Filed Under: disruptj20, doj, fishing expedition, inauguration, privacy, protests
Comments on “DreamHost Wins Challenge Against DOJ's Overbroad Data Demands”
It is not only good news, but I hope it is good precedent for future overreach by the DOJ or other law ‘enforcement’.
How far we’ve come that constitutionally protected speech can be rummaged through by the DOJ simply because an orange clown jackass has thin skin.
Please don’t take that to mean I am referring to any particular orange clown. Just to orange clowns collectively in general.
Oh how fun it would be to redact information getting sent to the government.
Hopefully it will end up including at least one page that’s one word, maybe two, surrounded by a positive sea of black redaction marks.
How warrants work
How warrants work…
A crime is committed, you develop probable cause, you request a warrant, you go get the information you asked to seize in the warrant, you confirm/prove the crime, you go arrest someone.
how they DO NOT WORK…
you THINK a crime was committed, you request a warrant, you go sifting through illegally seized data, you develop probable cause, you arrest someone.
Re: How warrants work
and sometimes a crime has not been committed and they know it….
they just want to take your stuff.
Use against Stingray Devices?
Where the judge says “it does not have the right to rummage through the information” and “discover the identity of, or access communications by, individuals not participating in alleged criminal activity” isn’t this basically what a Stingray device does?

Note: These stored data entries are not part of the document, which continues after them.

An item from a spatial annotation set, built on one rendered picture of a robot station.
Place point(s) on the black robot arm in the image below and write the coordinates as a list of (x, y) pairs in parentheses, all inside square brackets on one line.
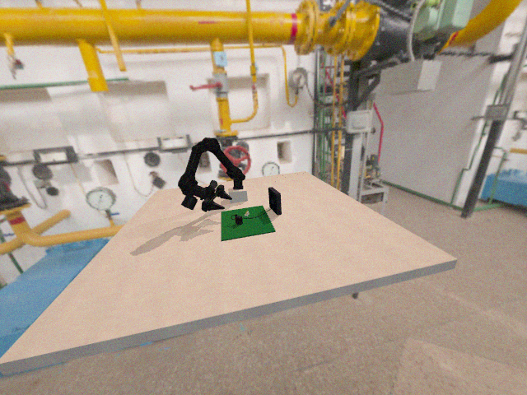
[(187, 182)]

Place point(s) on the green circuit board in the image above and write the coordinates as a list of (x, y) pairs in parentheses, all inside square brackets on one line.
[(252, 226)]

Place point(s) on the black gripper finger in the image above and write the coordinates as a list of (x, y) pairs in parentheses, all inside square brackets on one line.
[(214, 206), (224, 195)]

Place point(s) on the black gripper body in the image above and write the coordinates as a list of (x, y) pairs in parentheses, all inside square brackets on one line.
[(207, 199)]

Hoover up everyone’s comms in the area and let them sift through it for ANY “activity”?
Snooping and US jurisdiction
Surely one answer is to use web hosting outside the jurisdiction of the US?
There are plenty of countries in Western Europe like Switzerland and Germany that respect human rights including prevention of mass surveillance. (UK excepted.)
I guess that every crime and the person who committed it HAVE to be punished and it’s a normal thing in the law country. Many crimes are connected with IT sphere, Internet, computers and that’s kinda logical in today’s digital world… Therefore, I pay sooo much attention to the web hosting! Quality hosting that can protect my website (i need website for business) from fraudsters is so important and difficult to find! By the way, here is DreamHost review and it’s kinda detail to understand everything about this web hosting company. I always check out reviews of the reputable experts before ordering something and paying money for it!
Hopefully they will find at least one item that could lead to arrests and prosecution of individual involved and the owners / managers of Dreamhost. Get rid of sites that support hate speech.